Tony Bennett / The Movie Song Album ( 米 Columbia CL 2472 )
私はジョニー・マンデルが書いた曲が特別に好きで、アルバムの中にそれらが入っているとそこを軸にして聴くことが多い。 どの曲もかなり高度な
コード進行を敷いていて、独特の陰影の深い雰囲気を持っている。 和音の響きやコードが移り変わっていく様を味わうのは音楽を聴く時の重要な
愉しみの1つで、この人の曲はそういう部分でとても感動させてくれる。
ビル・エヴァンスが愛した "Emily" もマンデルが書いた代表作の1つ。 7thのコードの響きが曲を支配する幻想的な曲想で、とても好きな曲だ。
だから意識的にこの曲が入ったアルバムはたくさん聴いてきたけれど、やっぱりこのトニー・ベネットのヴァージョンが最高だと思う。
映画の主題歌ばかりを集めたこのアルバムはトニー・ベネットの美質が最高に発揮されたこの人の最高傑作。 曲ごとにバックのオケのアレンジャーが
異なっており、ニール・ヘフティ、クインシー・ジョーンズ、アル・コーン、ラリー・ウィルコックスら錚々たる面々が並ぶが、"Emily" ではジョニー・マンデル
が自らアレンジと指揮をしている。 とても繊細で洗練されたスコアで、これだけを独立して聴いても十分聴き応えがある。

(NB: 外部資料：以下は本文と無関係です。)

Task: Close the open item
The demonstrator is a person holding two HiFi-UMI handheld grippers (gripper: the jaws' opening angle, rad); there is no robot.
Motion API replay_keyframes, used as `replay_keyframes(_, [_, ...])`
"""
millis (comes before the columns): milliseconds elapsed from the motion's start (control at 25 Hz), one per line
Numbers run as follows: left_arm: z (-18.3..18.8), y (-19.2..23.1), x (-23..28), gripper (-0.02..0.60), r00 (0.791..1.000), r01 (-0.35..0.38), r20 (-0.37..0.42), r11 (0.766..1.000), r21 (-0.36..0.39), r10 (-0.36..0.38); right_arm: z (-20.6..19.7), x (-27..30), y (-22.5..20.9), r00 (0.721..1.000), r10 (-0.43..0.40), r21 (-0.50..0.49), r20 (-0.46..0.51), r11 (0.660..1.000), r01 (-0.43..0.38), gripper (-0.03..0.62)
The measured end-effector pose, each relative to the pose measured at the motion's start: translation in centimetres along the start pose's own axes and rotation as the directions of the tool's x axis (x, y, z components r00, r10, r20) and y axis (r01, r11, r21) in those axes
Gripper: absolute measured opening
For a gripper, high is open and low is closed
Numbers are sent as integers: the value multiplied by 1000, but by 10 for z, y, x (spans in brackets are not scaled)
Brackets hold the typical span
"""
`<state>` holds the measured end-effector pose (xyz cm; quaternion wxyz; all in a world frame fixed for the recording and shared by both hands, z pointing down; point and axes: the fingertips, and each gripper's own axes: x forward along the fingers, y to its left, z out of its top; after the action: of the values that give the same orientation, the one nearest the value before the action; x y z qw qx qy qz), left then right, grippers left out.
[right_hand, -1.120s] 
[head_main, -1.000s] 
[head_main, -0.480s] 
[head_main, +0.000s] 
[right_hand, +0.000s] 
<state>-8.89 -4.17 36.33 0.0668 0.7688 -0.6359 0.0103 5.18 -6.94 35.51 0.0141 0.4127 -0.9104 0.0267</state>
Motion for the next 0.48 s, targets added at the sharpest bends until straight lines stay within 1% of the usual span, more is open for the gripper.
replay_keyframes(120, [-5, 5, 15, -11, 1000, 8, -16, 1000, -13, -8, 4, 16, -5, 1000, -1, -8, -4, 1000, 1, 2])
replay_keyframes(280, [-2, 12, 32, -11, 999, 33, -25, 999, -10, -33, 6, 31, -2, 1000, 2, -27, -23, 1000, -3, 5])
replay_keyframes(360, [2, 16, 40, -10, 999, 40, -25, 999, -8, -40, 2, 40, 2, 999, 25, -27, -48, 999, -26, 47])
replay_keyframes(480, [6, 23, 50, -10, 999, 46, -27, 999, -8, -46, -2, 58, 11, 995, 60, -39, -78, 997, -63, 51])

トニー・ベネットはそのベルカント唱法のせいでデカい声を張り上げてうるさいと思われがちだが、実際は全く違う。 声量にたっぷり余裕があるお蔭で、
フォルテッシモでもピアニッシモでも声が震えることもなく、非常に抑制が効いた歌い方をする最高のテクニシャン。 こういうところは、ブラウニーの
トランペットと非常によく似ている。 本当の実力者にしか実現できない世界だ。
管楽器奏者がワンホーンでエンターテイメント性の高いスタンダード集を作ることは多いが、その数の多さに比べて本当に成功していると思えるものは
実際はかなり少ない。 つまり、それだけこのフォーマットは難しいということだ。 そういう中で、ヴォーカリストが作る作品には上手くできているものが
多いというのは、実はすごいことだ。 そういうところはもう少しきちんと評価されてもいいはずだ。
トニー・ベネットの歌う"Emily"は、いつも私の心を洗い、気持ちを奮い立たせてくれる。 そういう歌があるということは素晴らしいことだと思う。